Rollout, cost, and the overkill test
Roll out the stack in stages: first inventory existing MCP connections, then define ownership and allowlists, place approved servers behind the routing layer, add scan and protocol gates, and only then enable container profiles for broader client groups. Production readiness should include identity and access reviews, secret rotation, environment separation, audit retention, incident response, server disable switches, dependency update rules, and periodic re-approval. Observability should answer who invoked which approved tool and whether it succeeded, while minimizing retention of prompts, credentials, repository content, and tool responses that may contain regulated data.

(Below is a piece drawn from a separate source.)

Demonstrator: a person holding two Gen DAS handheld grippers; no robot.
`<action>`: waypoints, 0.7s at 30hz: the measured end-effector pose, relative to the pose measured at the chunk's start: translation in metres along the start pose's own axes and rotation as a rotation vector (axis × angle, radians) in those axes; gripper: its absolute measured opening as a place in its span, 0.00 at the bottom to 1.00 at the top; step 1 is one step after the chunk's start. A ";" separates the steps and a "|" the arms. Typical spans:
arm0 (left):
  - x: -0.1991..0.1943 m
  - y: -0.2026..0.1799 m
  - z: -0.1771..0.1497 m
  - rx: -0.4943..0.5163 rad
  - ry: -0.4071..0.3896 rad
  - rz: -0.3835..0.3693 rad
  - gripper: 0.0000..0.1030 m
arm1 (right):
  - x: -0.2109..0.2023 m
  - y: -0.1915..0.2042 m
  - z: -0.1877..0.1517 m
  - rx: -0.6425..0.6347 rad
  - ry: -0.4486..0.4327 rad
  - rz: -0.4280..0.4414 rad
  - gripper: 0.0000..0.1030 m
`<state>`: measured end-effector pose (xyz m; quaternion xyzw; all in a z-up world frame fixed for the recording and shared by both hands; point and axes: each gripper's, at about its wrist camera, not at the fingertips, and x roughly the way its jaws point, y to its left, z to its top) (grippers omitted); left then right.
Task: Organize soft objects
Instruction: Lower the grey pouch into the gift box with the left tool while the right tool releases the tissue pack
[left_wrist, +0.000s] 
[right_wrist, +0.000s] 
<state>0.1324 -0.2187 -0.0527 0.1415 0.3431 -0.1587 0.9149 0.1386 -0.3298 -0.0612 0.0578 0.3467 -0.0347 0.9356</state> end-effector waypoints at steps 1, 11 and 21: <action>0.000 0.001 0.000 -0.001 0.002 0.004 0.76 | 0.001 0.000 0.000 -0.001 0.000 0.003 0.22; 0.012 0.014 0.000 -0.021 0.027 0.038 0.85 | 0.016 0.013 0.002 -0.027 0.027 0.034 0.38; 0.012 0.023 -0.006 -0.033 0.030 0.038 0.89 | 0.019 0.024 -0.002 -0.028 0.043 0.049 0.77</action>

The budget range is marked as varies because the core design can be assembled from open-source components, while hosted registry services, managed infrastructure, enterprise support, identity integration, log retention, and Docker's separate governance offering can add material cost. For one developer using a single local read-only server, Smithery plus MCP Inspector may be sufficient and the full control plane would create unnecessary maintenance. For multiple teams, write-capable tools, regulated data, or production credentials, the layered stack earns its complexity by separating discovery, routing, security, validation, development, and runtime enforcement into reviewable controls.